• **HOW TO COMPLETE THIS TASK**
Pictures are to be left out; everything else in the records must be repeated exactly.
START SUPPLIED MATERIAL
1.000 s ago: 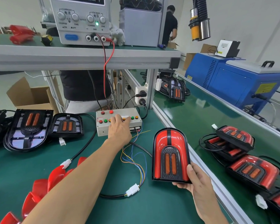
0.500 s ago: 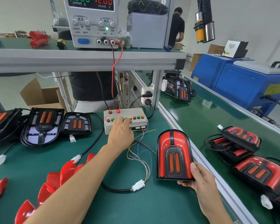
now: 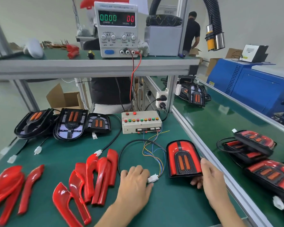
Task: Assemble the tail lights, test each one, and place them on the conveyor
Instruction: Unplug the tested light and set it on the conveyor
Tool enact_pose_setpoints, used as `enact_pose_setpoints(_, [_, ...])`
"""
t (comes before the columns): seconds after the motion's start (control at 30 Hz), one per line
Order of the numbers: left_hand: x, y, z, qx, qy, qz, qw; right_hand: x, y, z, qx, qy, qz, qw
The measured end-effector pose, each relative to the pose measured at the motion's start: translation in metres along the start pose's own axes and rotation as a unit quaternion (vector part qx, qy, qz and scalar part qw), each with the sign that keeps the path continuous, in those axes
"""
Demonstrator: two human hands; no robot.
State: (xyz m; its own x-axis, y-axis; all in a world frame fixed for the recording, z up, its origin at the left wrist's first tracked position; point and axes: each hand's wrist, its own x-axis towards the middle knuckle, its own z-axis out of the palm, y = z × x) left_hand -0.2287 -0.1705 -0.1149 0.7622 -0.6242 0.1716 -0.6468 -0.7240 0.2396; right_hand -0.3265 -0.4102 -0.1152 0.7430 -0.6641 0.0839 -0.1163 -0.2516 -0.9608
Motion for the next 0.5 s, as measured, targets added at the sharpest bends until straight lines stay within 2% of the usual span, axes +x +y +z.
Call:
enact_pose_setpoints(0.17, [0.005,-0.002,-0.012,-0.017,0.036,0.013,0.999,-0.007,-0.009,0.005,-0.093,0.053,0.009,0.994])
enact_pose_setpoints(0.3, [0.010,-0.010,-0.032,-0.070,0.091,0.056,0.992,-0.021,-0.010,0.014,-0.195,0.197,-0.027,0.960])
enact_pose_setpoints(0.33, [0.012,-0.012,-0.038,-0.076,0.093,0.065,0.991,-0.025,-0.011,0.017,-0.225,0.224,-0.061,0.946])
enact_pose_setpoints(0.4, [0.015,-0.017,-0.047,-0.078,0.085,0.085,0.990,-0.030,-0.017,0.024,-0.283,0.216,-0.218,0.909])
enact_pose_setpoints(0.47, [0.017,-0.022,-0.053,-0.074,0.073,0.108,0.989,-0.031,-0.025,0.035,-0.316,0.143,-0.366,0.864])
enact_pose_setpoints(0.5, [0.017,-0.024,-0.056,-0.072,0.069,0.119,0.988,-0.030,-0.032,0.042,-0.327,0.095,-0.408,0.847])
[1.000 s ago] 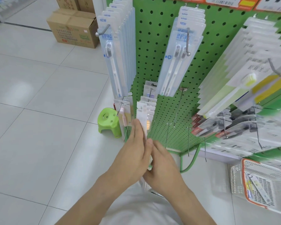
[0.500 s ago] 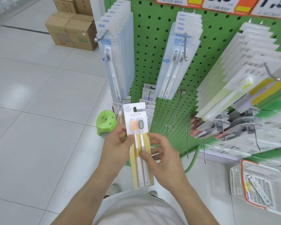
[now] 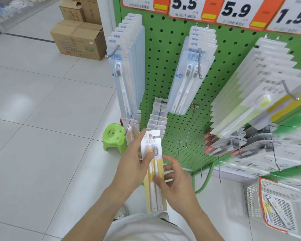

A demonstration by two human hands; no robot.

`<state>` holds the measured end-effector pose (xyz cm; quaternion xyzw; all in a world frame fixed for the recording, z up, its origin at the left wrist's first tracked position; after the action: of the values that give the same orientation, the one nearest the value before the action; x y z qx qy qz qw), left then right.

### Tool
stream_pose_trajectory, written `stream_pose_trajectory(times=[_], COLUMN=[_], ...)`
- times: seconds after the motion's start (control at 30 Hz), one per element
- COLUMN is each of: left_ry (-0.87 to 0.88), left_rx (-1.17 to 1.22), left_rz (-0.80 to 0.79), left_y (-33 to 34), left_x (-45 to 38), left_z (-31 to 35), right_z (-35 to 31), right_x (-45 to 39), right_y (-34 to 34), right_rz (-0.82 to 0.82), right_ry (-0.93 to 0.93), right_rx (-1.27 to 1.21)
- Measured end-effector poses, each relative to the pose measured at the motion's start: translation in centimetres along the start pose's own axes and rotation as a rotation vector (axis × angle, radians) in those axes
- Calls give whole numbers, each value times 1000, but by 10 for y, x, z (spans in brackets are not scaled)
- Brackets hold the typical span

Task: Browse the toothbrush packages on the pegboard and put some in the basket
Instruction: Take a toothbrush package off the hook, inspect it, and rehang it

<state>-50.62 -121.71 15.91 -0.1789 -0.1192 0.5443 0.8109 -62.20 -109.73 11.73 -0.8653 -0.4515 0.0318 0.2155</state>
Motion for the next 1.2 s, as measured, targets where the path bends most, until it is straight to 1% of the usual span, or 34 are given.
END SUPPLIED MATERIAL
• **EXERCISE RESPONSE**
1.000 s ago: 
0.500 s ago: 
now: 
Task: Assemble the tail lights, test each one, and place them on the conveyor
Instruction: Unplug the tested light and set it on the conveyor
Tool enact_pose_setpoints, used as `enact_pose_setpoints(_, [_, ...])`
"""
t (comes before the columns): seconds after the motion's start (control at 30 Hz), one per line
Order of the numbers: left_hand: x, y, z, qx, qy, qz, qw; right_hand: x, y, z, qx, qy, qz, qw
The measured end-effector pose, each relative to the pose measured at the motion's start: translation in metres along the start pose's own axes and rotation as a unit quaternion (vector part qx, qy, qz and scalar part qw), each with the sign that keeps the path continuous, in those axes
"""
Demonstrator: two human hands; no robot.
State: (xyz m; its own x-axis, y-axis; all in a world frame fixed for the recording, z up, its origin at the left wrist's first tracked position; point and axes: each hand's wrist, its own x-axis towards the middle knuckle, its own z-axis out of the palm, y = z × x) left_hand -0.2287 -0.1705 -0.1149 0.7622 -0.6242 0.1716 -0.6468 -0.7240 0.2396; right_hand -0.3265 -0.4102 -0.1152 0.7430 -0.6641 0.0839 -0.1163 -0.2516 -0.9608
Motion for the next 0.5 s, as measured, targets added at the sharpest bends until straight lines stay within 2% of the usual span, axes +x +y +z.
Call:
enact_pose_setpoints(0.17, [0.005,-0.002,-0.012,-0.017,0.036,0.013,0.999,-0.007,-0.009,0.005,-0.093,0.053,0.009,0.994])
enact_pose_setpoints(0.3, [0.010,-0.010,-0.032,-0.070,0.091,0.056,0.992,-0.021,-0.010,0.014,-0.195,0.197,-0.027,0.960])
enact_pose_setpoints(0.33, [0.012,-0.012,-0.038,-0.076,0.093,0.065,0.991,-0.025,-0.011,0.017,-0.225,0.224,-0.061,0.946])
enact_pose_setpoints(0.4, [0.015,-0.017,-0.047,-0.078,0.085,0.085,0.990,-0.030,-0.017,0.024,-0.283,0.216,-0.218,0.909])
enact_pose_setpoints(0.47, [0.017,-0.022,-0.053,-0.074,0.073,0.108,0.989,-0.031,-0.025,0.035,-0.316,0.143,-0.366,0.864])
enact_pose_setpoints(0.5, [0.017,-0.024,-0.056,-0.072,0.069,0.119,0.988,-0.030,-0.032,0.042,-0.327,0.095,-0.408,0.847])
[1.000 s ago] 
[0.500 s ago] 
[now] 

A demonstration by two human hands; no robot.

`<state>` holds the measured end-effector pose (xyz cm; quaternion xyzw; all in a world frame fixed for the recording, z up, its origin at the left wrist's first tracked position; after the action: of the values that give the same orientation, the one nearest the value before the action; x y z qx qy qz qw), left then right.

### Tool
stream_pose_trajectory, written `stream_pose_trajectory(times=[_], COLUMN=[_], ...)`
- times: seconds after the motion's start (control at 30 Hz), one per element
- COLUMN is each of: left_ry (-0.87 to 0.88), left_rx (-1.17 to 1.22), left_rz (-0.80 to 0.79), left_y (-33 to 34), left_x (-45 to 38), left_z (-31 to 35), right_z (-35 to 31), right_x (-45 to 39), right_y (-34 to 34), right_rz (-0.82 to 0.82), right_ry (-0.93 to 0.93), right_rx (-1.27 to 1.21)
- Measured end-effector poses, each relative to the pose measured at the motion's start: translation in centimetres along the start pose's own axes and rotation as a rotation vector (axis × angle, radians) in those axes
- Calls give whole numbers, each value times 1000, but by 10 for y, x, z (spans in brackets are not scaled)
- Brackets hold the typical span

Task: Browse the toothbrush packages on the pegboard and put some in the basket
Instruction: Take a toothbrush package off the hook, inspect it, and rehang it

<state>-50.62 -121.71 15.91 -0.1789 -0.1192 0.5443 0.8109 -62.20 -109.73 11.73 -0.8653 -0.4515 0.0318 0.2155</state>
Motion for the next 1.2 s, as measured, targets where the path bends most, until it is straight to 1% of the usual span, or 34 are given.

There is no more to the output, and the exercise is done.